My mind is warped - pun intended.


Isn’t the only reason the speed of causality is the speed of light because light is the fastest thing? And if you were able to go faster than it, that new speed would be the speed of causality?


There is an interesting property of the speed of causality, that it is fixed independently of the observer (as in, any observer will measure the same speed).

Our mechanics allow only one such speed, and if you try to use one that doesn't have this property for causality, you'll get all kinds of paradoxes.

But it's probably something that can be solved. All said, the reason we assume causality moves at that speed is because it agrees with the experiments.


As a blind-leading-the-blind layman answer, if you shove a car forwards it will move slowly (ignore air/tyre resistance and such).

The same strength shove hardly moves an artic truck, it wobbles a Ford F-150, it pushes a sedan, it rolls a small sports car, without air resistance and axel friction, it’s only the mass which resists your shoving and determines the speed. and you can imagine waving a magic wand over the car to lower its mass then the same shove pushes it faster and faster. At the mass of a ball bearing the car pings away. Like a tennis racket swing can’t move a car but can move a tennis ball at 100mph.

Until there is no mass left, at that point any shove and it skitters away enormously fast. As mass drops the shove pushes it faster. As mass goes to zero, it goes “infinitely” fast.

There isn’t any mass left to remove, so the only way you can speed it up from here is to push harder instead... but now as soon as you touch it at all, at any pressure, it skitters away and you aren’t touching it anymore so you can’t push - damnit.
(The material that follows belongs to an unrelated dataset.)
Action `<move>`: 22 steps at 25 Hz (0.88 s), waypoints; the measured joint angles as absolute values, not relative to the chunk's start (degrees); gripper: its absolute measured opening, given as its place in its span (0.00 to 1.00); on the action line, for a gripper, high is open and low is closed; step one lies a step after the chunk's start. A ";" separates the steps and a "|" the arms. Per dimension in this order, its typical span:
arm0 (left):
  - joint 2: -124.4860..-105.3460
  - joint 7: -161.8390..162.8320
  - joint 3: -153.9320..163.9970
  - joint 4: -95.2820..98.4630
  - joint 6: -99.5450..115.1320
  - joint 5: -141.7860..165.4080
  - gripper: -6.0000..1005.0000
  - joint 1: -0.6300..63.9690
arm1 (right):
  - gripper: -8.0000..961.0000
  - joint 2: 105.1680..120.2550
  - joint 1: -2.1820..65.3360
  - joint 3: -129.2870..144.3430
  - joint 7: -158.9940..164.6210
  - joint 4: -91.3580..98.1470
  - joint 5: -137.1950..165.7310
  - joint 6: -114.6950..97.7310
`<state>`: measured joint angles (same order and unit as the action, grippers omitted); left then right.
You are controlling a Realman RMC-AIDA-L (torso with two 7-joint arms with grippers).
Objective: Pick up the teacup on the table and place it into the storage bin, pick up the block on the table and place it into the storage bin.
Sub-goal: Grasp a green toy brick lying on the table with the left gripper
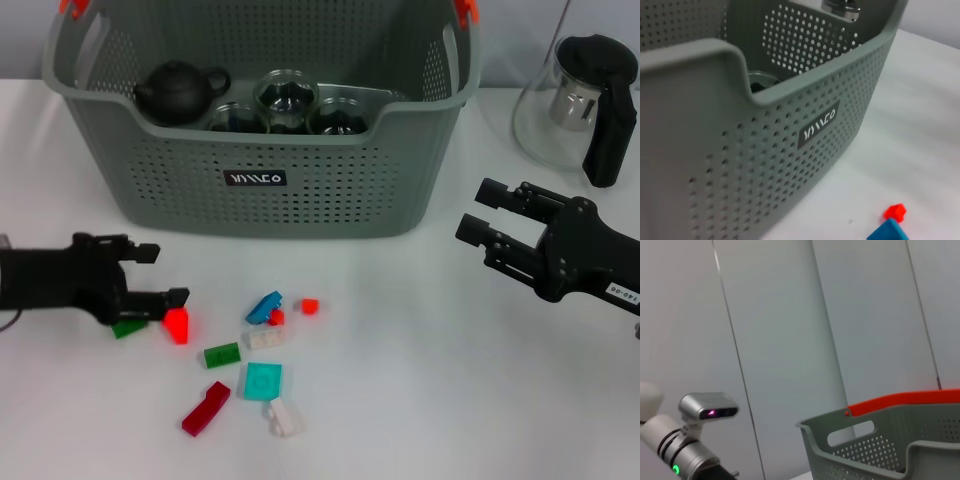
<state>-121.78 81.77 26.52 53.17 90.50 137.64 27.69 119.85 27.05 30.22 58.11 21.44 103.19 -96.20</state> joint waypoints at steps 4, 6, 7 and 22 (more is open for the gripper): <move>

The first inkling whisker of a skin cell touching the car and it’s off, the time it takes to “wind up” your shove power is too slow, the massless car is 300,000m away in a thousandth of a second. You can’t keep your hand on it, let alone go faster than it to provide more pushing force!

In fact the only way you can move your hand fast enough to keep up with it, so you can keep touching it long enough to give it more push, is if your hand also has no mass. And now your massless hand can’t be pushed by your real muscles for the same reason, once stuff has no mass you can’t get a grip on it. So pushing harder is out.

Maybe you can push it faster in a non-mechanical way like electromagnetically? Ok, you send some magnetic waves after it. Photons. They have no mass, so they travel at the same speed as well. They can never catch the car to push it. Like a game of tag where you run behind someone waving your arm at them but never quite able to touch them, you sure can’t push them harder if you can’t ever quite touch them. Nothing can catch up to provide more push.

So it can’t go faster than this “infinite” speed.

> How do we know that some immutable property of space/time causes light to travel at the speed it does rather than the other way around where some immutable property of light causes it to be incapable of traveling any faster

Because the speed isn’t how fast light goes, it’s how fast spacetime lets massless things go through it and light happens to be a massless thing. If mass is what resists movement, and you take all of it away, there isn’t any way to go faster because you can’t take more mass away than all of it.

(Wish I’d written this with whacking tennis racket on a car, bowling ball, baseball, ball bearing...) seems easier to imagine.